A imaginação cria monstros
Foi o grande pintor Francisco de Goya y Lucientes quem fez uma pintura marcante intitulada O Sono da Razão Produz Monstros. Na imagem, uma pessoa é vista encolhida e cercada por seres fantasmagóricos e ameaçadores. A imagem diz tudo e corresponde a algo que a psicologia detectou muito depois da pintura ser feita.
É basicamente o que acontece no viés de impacto, particularmente em face de previsões negativas.
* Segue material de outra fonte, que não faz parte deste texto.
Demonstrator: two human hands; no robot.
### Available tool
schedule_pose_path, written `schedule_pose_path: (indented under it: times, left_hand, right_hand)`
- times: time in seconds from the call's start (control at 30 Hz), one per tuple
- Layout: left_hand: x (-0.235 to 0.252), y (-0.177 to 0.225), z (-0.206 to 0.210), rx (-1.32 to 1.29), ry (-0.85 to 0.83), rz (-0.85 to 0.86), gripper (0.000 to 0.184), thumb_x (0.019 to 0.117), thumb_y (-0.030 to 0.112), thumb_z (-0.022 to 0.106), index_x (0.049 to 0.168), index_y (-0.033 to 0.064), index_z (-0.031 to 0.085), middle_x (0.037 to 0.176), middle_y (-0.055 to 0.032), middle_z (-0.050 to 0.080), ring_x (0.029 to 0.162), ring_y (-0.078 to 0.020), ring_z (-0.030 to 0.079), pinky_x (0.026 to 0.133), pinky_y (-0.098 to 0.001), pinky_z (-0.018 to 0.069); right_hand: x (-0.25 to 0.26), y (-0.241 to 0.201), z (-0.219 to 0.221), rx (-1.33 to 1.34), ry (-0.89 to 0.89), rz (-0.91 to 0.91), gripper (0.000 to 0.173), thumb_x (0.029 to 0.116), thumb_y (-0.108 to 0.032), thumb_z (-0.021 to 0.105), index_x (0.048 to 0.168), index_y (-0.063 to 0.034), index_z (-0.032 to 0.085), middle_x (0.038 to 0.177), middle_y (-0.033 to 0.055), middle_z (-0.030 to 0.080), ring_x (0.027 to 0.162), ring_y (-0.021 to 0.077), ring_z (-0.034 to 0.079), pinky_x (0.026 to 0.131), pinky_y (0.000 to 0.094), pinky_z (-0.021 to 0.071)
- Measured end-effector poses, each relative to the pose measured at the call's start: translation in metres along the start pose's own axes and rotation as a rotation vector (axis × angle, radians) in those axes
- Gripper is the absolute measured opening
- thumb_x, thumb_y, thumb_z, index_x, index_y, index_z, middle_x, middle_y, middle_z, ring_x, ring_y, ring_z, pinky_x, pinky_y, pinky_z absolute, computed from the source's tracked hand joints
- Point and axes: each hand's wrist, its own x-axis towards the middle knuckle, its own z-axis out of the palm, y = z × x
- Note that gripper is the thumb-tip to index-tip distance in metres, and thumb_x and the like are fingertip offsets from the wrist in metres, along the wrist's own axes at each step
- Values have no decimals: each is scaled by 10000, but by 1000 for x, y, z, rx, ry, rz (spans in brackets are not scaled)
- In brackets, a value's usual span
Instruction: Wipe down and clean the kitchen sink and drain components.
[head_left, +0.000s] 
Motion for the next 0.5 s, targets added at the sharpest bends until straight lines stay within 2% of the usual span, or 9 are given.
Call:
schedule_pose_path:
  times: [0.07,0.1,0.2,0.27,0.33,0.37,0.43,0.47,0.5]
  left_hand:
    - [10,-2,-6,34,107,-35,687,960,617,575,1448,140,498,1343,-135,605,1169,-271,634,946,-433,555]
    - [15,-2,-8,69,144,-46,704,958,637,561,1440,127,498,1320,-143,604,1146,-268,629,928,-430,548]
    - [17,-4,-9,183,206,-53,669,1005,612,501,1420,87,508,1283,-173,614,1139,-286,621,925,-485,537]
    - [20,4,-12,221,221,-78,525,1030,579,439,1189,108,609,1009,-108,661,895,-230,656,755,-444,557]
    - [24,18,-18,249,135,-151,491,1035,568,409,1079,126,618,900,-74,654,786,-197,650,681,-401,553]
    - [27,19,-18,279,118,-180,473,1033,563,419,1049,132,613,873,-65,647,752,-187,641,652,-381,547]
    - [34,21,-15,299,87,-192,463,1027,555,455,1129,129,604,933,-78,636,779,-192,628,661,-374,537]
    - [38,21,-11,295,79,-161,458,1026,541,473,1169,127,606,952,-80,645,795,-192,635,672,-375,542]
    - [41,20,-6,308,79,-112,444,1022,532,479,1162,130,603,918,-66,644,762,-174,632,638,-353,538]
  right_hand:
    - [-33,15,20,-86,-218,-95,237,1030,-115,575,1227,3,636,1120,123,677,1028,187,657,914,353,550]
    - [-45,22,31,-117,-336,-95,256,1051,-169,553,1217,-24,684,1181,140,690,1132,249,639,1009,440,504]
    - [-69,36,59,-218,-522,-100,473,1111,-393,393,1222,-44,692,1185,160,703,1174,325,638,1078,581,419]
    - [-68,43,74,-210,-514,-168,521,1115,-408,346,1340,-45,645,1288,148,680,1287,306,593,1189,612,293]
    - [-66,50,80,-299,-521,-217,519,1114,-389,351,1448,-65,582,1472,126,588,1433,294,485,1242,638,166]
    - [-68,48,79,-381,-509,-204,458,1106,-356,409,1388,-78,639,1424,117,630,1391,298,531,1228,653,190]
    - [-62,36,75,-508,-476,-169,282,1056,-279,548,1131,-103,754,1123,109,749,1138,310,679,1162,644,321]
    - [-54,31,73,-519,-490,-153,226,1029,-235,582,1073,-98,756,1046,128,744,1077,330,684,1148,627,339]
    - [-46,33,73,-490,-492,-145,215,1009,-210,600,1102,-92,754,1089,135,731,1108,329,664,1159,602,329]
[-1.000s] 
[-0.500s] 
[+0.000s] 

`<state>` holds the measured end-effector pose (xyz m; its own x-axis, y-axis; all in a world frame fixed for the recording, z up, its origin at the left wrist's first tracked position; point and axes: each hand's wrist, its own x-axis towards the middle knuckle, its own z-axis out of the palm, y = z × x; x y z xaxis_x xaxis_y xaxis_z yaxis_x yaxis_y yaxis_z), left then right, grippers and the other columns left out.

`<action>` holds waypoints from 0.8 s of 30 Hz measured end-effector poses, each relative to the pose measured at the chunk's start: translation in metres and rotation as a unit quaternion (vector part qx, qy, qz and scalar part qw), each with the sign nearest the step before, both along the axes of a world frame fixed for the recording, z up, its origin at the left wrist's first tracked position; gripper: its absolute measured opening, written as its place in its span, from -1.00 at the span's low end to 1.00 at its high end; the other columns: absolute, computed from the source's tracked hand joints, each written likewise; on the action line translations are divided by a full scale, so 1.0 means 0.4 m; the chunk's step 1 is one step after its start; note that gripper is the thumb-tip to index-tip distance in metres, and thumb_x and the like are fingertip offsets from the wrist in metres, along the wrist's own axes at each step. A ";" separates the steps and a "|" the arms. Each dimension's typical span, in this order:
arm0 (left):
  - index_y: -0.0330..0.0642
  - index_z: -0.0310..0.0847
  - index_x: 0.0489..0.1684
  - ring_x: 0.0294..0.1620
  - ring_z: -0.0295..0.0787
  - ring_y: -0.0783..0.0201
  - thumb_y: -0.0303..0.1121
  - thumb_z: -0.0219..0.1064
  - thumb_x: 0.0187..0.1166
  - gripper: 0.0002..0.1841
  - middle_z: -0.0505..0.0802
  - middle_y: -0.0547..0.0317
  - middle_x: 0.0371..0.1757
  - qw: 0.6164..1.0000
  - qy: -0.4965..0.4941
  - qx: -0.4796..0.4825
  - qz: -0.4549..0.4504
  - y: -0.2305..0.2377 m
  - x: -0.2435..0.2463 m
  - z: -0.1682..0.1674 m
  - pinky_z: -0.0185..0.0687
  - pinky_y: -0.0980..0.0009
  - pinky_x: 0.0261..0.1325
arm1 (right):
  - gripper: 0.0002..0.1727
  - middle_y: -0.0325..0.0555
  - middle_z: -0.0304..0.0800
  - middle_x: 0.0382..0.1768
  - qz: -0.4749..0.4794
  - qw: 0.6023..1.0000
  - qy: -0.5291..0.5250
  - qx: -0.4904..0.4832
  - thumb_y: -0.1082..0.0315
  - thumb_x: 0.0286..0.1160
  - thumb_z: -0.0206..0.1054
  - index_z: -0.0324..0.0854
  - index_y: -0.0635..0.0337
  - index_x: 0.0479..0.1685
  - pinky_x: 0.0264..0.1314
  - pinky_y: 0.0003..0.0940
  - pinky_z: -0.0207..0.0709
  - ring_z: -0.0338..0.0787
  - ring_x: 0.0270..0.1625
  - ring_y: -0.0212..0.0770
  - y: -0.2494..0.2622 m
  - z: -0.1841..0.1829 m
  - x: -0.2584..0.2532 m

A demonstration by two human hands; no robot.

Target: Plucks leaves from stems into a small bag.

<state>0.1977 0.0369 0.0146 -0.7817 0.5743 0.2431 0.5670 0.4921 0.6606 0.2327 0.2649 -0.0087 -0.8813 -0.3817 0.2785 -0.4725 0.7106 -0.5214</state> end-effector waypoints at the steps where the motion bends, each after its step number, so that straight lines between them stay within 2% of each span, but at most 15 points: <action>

Se uma pessoa cai na armadilha de pensar obsessivamente nos eventos negativos ou nos sofrimentos que possam ocorrer no futuro, no final acabará carregando uma dor extra que é estranha à própria situação.
Falamos de um sofrimento gerado por si mesmo em si mesmo, na maioria das vezes de maneira automática. O futuro nos assusta, de certa forma, porque é desconhecido. Também porque a morte está no horizonte.
Se nos concentrarmos no futuro e nas possibilidades dolorosas que nele habitam, o mais provável é que terminemos vivendo com uma quantidade insuportável de fantasmas.
O viés de impacto faz com que inundemos todas as nossas expectativas com uma fragrância trágica: um hábito que nos desgasta muito. Por isso, sempre é melhor olhar para a frente, tendo em mente não tanto o que vai acontecer, mas a nossa capacidade para enfrentar os acontecimentos.